Senti que meu corpo estava ficando leve, mas queria deixar sobre alerta minha decisão.
— Encontrem Gabriel, ele deve ficar com Valentina...
Foram minhas últimas palavras antes da escuridão total me abraçar.

Bip bip bip

Levei alguns minutos para adaptar ao ambiente. Estava em um grande quarto branco, com enormes janelas para facilitar a entrada de luz no ambiente. Uma embalagem de soro presa a minha mão direita e aquele irritante barulho da máquina ao meu lado. No canto, próximo a porta, estava Gabriel dormindo em uma poltrona.
Aos poucos fui me lembrando de tudo o que havia acontecido, as dores, o sagramento, a ambulância me levando para o hospital. Minhas mãos foram direto para minha barriga.
Respirei aliviada por ver que Valentina ainda estava lá.
— Gabriel... – falei baixinho com medo de acordá-lo.
Como se ele estivesse esperando apenas o chamado da minha voz, seus olhos abriram e encontraram os meus.
— Lia, meu amor, graças à Deus...
Gabriel levantou da poltrona e caminhou até minha cama. Pegou minha mão livre e levou aos lábios.
— Minha filha?...
— Valentina está bem. Você teve um sangramento, mas já está controlado.
— Porque isso acontece? Estamos tendo todo o acompanhamento médico...
— O médico me explicou que isso as vezes pode acontecer. Você teve um deslocamento de placenta, e segundo ele é normal acontecer.
— Mas corro o risco de perder minha filha?
— Não, se tivermos todo o cuidado.
— Mas do que já temos?
— Sim. Ele deve vir mais tarde para vê-la e explicar isso melhor do que eu. A única coisa que entendi que a partir de agora, você vai estar em repouso absoluto. Nada de extravagância, sair sozinha... Já estou vendo uma licença do trabalho para ficar em casa com você..  – Gabriel fez carinho nos meus cabelos – me desculpa...

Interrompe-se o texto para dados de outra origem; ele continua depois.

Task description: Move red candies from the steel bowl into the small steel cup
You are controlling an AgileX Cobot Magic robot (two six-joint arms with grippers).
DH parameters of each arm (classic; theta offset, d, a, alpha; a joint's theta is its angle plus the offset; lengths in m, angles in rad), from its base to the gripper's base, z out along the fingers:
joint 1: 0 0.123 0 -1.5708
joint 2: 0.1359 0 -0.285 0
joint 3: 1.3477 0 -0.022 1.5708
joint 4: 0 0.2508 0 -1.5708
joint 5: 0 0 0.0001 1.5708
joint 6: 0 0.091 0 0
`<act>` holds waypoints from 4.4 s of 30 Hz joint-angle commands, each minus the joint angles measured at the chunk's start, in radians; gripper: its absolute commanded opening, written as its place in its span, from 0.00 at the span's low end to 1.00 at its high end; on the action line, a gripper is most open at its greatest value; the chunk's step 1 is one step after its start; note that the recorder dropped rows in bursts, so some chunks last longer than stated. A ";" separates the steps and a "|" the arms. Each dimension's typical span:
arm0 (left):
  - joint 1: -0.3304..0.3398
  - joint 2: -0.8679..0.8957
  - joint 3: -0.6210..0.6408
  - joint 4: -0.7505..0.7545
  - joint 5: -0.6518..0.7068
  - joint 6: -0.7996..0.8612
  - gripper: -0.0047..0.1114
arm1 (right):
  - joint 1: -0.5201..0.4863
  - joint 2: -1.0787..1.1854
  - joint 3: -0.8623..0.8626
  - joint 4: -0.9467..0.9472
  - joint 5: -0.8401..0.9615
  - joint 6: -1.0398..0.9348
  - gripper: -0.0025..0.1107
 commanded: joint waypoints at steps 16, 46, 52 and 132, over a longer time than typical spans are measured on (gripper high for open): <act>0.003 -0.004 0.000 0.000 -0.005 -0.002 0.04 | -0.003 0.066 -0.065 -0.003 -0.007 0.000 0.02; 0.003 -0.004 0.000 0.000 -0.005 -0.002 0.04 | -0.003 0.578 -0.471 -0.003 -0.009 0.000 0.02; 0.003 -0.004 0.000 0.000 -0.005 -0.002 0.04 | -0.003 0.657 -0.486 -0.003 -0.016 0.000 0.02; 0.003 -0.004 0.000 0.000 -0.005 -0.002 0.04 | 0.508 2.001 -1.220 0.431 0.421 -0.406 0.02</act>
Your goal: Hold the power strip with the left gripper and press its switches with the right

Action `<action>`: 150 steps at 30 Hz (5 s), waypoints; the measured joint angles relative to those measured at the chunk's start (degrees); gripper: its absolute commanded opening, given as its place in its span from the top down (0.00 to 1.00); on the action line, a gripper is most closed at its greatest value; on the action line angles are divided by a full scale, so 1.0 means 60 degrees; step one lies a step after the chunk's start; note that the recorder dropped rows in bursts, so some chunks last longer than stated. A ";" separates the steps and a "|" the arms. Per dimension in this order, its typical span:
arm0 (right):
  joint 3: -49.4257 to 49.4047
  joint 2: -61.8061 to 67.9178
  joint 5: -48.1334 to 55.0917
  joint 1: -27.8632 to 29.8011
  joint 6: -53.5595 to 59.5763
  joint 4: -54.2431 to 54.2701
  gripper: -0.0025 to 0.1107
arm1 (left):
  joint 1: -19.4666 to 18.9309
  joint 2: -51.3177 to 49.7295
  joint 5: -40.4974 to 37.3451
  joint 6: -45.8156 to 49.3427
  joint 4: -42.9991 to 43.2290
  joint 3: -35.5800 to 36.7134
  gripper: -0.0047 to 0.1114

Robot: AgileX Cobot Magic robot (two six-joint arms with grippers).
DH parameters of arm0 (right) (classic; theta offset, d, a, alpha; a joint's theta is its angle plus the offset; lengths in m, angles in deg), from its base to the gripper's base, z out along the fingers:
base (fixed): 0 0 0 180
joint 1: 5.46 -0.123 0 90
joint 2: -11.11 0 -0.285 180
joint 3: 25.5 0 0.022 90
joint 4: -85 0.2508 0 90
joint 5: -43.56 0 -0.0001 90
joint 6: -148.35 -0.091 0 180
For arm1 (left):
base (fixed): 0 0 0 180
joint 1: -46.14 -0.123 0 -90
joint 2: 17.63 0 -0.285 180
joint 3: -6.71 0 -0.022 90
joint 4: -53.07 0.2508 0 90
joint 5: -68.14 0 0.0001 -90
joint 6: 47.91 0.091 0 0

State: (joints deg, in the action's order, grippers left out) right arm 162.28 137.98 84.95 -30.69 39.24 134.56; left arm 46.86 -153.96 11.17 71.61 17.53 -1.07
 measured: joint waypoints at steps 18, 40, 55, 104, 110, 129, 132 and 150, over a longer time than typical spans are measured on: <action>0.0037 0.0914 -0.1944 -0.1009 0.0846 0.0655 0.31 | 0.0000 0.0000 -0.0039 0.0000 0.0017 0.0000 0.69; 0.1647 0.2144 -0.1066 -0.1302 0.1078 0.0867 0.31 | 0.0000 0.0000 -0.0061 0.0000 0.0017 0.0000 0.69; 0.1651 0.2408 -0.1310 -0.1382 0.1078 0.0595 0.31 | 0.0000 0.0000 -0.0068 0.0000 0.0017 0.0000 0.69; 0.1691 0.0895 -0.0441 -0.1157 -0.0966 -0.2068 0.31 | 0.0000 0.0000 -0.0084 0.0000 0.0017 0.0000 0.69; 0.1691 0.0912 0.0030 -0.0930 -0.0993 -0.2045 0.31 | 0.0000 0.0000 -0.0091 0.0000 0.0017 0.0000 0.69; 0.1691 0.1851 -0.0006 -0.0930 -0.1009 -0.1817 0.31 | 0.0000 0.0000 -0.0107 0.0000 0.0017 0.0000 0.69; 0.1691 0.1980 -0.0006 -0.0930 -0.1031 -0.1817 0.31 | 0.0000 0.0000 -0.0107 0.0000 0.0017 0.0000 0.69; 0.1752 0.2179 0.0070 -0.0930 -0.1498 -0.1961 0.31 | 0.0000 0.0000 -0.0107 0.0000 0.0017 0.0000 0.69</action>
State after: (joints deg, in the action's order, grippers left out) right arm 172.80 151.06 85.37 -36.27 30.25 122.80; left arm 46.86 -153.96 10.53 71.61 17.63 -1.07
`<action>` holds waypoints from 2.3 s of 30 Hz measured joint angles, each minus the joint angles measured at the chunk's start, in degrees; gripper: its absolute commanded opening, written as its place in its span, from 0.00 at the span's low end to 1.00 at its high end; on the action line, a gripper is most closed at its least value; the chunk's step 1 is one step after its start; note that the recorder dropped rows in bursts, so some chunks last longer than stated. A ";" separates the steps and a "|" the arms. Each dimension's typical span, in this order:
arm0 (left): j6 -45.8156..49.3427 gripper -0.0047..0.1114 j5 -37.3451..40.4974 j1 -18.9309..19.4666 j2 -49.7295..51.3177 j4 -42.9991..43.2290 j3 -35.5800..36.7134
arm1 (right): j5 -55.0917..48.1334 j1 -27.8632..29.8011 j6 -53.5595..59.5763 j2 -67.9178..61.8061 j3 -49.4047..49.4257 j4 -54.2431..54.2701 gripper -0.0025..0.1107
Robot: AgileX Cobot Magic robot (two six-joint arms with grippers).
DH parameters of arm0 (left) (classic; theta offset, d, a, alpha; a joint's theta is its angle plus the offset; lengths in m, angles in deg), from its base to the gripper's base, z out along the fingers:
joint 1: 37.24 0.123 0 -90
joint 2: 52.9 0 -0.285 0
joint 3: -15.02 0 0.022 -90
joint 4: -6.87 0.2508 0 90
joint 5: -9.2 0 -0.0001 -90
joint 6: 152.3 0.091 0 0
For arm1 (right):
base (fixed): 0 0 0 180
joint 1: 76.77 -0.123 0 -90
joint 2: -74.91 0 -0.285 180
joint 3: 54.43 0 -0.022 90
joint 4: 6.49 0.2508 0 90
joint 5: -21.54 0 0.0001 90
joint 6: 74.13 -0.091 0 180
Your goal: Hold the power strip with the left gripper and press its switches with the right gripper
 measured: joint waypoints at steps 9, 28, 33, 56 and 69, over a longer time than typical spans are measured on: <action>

— Pelo o que exatamente você está me pedindo desculpas?
— Por não estar lá quando você precisou. Eu sinto muito.
— Gabriel não foi sua culpa...
— Eu coloquei meu celular no silencioso porque estava na reunião. Se não fosse por isso, eu teria visto as ligações.
— E o seu projeto? Nada disso, você não vai largar tudo para ser minha babá.
— Não vamos discutir sobre isso. Eu já tomei minha decisão. Se não fosse pela Manu e sua agilidade, eu nem sei o que teria acontecido com vocês.
— Manu foi realmente muito ágil. Depois preciso agradecê-la e pedir desculpas pelo susto que dei. E vamos sim conversar sobre sua licença quando chegarmos em casa – falei decidida.
No final da tarde, o médico que não era o doutor Marcos, veio me ver e me explicou melhor como tudo aconteceu, que graças a rapidez de vir para o hospital, o sangramento havia sido contido e tudo estava voltando ao normal.
Como Gabriel havia me falado antes, fui intimada a ter repouso absoluto até o final da gestação. Difícil seria convencer Gabriel a não largar seu trabalho para cuidar de mim, mas com meu poder de persuasão, eu iria convencê-lo do contrário. Ele já estava fazendo tudo por mim, não seria justo tirá-lo do seu projeto.